Using Decision Trees to Predict Hall-of-Famers: Part Two

What makes a player great? Predicting Hall-of-Fame pitchers using machine learning.

Mariano Rivera exiting his final game on September 26th, 2013
Photo: Arturo Pardavila III / Flickr

In our previous article, we used decision trees to predict which eligible players will be inducted into the Hall of Fame in the future based on their batting statistics. This week, we'll do the same thing for pitchers. If you haven't read last week's article, do that first - it has all of the background information needed for this project.

The Problem

Using all of the data available about historical players, can we predict which eligible players will be inducted into the Hall of Fame in the future? In our list of eligible players, we'll include both players that have played within the past five years (and so do not meet the ballot's criteria) and players that have appeared on the ballot but haven't reached the 75% threshold for induction.

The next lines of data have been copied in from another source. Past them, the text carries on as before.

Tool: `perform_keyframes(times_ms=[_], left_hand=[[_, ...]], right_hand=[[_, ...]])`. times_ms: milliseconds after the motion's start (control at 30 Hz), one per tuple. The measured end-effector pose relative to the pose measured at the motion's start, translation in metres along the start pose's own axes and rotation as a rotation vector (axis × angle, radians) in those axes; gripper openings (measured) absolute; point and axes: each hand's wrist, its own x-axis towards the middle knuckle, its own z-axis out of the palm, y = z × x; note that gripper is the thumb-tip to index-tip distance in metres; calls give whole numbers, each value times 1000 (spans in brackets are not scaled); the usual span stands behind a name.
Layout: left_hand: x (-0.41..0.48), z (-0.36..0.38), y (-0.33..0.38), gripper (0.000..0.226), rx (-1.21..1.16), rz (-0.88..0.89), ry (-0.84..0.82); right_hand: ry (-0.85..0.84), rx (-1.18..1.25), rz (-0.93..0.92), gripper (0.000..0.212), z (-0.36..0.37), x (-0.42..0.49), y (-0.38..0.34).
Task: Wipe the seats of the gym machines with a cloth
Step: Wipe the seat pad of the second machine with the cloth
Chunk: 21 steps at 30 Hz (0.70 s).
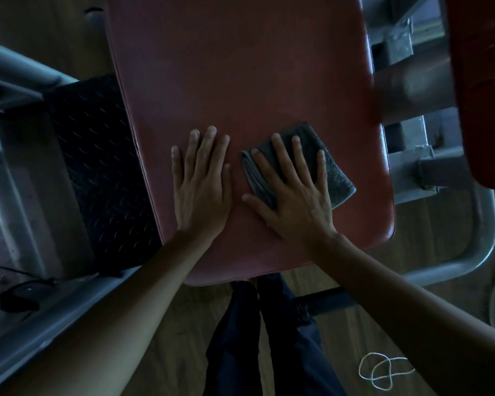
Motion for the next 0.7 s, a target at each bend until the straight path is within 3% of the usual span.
perform_keyframes(times_ms=[467, 600, 700], left_hand=[[-1, -4, -2, 44, -103, 11, 7], [-6, -15, -1, 43, -176, -17, -46], [-15, -36, 0, 40, -233, -87, -74]], right_hand=[[112, 74, 10, 50, 7, 2, -1], [35, 261, 47, 53, -6, 4, -2], [-43, 557, 113, 43, -35, 7, -3]])
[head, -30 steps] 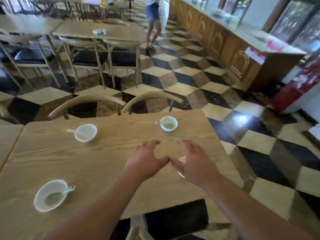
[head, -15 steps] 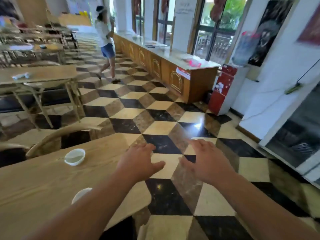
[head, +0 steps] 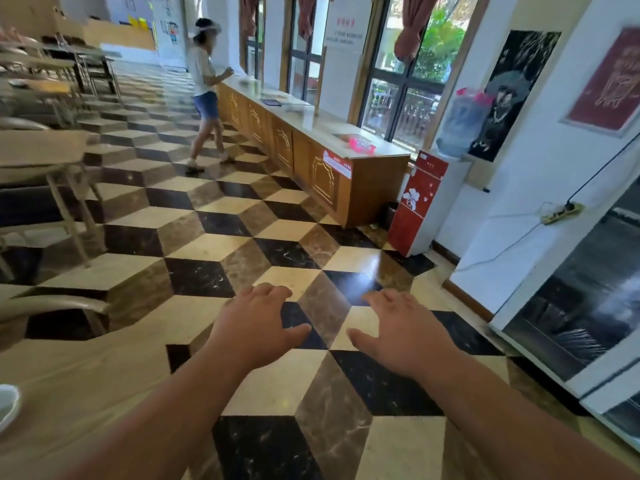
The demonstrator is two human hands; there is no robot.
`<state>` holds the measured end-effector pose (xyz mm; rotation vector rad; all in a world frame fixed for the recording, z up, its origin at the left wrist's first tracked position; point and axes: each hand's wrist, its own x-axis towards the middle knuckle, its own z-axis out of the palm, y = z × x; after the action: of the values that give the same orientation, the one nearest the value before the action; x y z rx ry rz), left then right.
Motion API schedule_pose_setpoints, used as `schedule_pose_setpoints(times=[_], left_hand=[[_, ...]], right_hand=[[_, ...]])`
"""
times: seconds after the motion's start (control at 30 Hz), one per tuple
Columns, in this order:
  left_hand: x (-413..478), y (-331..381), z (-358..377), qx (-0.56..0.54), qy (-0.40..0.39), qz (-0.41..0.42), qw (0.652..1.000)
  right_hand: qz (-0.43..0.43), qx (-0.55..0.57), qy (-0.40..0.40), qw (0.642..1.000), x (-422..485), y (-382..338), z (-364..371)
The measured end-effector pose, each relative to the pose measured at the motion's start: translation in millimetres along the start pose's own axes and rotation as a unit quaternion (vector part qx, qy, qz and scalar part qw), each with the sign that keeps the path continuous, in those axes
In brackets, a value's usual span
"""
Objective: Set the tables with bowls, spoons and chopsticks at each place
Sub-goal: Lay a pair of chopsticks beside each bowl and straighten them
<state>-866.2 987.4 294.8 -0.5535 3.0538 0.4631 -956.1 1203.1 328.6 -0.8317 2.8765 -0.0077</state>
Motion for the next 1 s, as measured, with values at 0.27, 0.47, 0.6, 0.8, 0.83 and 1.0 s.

Pitching and batting have an interesting relationship in baseball. Except for the occasional Bartolo Colón home run or inning pitched by a position player, the two don't often overlap. To highlight the flexibility of these machine learning techniques, though, we can use decision trees to predict Hall-of-Famers on this dataset, too. In fact, we'll barely have to change any code.

The Data

For the most part, we can treat pitching data like we did our batting data. The Chadwick Bureau Database has all of the stats we'll need, including wins, losses, innings pitched, and earned runs for every pitcher that's stepped on the mound. We'll augment this data by calculating the pitchers' ERA and WHIP. We'll also include some informative stats like All-Star Game appearances, World Series MVP awards, and Cy Young Awards. There are two other important notes: first, we only include players who retired after 1970. This ensures that we're basing our predictions off of the modern game, which is significantly different from early baseball. Additionally, only players who made the majority of their appearances at the pitcher position are considered. That excludes HOF-level batters who may have made a pitching appearance from our dataset.

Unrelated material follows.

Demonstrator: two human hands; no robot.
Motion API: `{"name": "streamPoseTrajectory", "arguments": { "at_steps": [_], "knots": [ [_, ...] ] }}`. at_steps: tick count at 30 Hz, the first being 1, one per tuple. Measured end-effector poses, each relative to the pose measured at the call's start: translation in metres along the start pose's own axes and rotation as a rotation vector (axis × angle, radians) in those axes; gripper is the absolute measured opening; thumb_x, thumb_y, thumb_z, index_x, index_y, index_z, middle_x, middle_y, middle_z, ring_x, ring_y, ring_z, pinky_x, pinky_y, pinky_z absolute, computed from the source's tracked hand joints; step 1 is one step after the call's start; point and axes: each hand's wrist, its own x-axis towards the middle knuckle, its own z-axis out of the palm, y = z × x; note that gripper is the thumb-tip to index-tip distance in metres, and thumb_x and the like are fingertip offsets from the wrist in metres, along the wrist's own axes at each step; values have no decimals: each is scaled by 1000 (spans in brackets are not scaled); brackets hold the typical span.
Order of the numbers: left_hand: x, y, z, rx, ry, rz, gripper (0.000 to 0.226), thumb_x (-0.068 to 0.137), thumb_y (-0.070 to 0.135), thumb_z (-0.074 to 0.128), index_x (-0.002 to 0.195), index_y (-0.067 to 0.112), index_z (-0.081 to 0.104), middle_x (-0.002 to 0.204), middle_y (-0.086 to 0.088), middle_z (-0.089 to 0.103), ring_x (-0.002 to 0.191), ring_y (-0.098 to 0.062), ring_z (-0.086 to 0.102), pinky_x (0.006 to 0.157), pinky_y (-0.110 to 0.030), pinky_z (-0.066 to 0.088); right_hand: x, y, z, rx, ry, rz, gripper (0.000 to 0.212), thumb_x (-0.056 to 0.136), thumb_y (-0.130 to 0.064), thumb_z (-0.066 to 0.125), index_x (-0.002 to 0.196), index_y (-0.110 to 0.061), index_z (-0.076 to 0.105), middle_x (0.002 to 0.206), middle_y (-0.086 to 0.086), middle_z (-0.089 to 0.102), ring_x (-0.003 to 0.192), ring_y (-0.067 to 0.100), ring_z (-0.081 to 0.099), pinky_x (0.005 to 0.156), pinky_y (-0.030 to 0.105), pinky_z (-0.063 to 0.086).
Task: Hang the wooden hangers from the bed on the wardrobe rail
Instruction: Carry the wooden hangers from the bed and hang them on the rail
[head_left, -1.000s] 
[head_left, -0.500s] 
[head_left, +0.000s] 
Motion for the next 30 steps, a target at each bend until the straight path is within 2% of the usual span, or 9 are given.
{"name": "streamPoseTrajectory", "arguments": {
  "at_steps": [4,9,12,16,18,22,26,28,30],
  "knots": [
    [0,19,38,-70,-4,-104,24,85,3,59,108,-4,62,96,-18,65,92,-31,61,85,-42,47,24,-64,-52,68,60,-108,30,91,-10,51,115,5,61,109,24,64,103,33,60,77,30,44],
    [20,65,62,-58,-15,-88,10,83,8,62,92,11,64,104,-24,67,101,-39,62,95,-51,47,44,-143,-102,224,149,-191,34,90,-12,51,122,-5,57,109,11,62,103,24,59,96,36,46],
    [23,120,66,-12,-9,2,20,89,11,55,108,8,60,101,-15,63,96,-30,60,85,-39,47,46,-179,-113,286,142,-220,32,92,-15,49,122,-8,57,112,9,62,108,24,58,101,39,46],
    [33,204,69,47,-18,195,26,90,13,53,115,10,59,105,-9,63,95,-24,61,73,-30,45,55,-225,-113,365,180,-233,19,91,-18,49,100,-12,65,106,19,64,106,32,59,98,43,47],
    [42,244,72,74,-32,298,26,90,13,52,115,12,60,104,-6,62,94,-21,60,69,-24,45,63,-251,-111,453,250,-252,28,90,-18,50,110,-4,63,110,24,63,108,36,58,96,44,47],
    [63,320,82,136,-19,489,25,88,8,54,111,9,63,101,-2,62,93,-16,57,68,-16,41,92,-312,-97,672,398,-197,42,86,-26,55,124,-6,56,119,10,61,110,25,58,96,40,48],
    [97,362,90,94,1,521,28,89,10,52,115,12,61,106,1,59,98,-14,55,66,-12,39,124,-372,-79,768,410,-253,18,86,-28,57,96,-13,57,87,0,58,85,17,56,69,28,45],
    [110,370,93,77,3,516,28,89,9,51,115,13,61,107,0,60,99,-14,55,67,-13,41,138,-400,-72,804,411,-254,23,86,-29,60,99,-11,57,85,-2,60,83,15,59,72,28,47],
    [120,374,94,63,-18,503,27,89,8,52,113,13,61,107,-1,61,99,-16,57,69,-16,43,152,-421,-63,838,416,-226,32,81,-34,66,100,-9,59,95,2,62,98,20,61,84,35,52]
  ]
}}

Last time, we saw how we can use AUC-ROC to better evaluate our model given the imbalanced classes. Because a similarly small fraction of pitchers makes the Hall of Fame, we'll use the same metric again.

Lastly, we have the same regularization techniques in place to prevent overfitting. Our minimum impurity decrease is the same, as is our maximum depth.

Results

First, check out the code used in this article here.

This decision tree looks pretty similar to last week's tree. Interestingly, the root node here splits on All-Star Game appearances, just like last week's root node. Here, the threshold is less than or equal to 5.5 appearances.

If a player has more than 5.5 All-Star Game appearances, they are sorted into the right side of the tree. Already, the majority of these players are Hall-of-Famers, as can be seen from the 'value' field and blue color. The model separates the remaining players by games played (node #4) and losses (node #5). This gives us an idea of what the model is looking for: if a player has pitched a large number of games and compiled enough All-Star appearances, then they're pretty much a lock for the Hall of Fame. If they don't have quite as many appearances, then they need a high winning percentage (and a small number of losses).

On the left side of the tree, the model looks at the total number of career strikeouts. 2,793 strikeouts are required to be classified as a Hall-of-Famer without at least 6 All-Star Game appearances. This threshold is close to one of the major achievements in baseball: 3,000 career strikeouts. HOF voters recognize 3,000 strikeouts as a major career accomplishment, so it's possible our model is picking up on that voting tendency.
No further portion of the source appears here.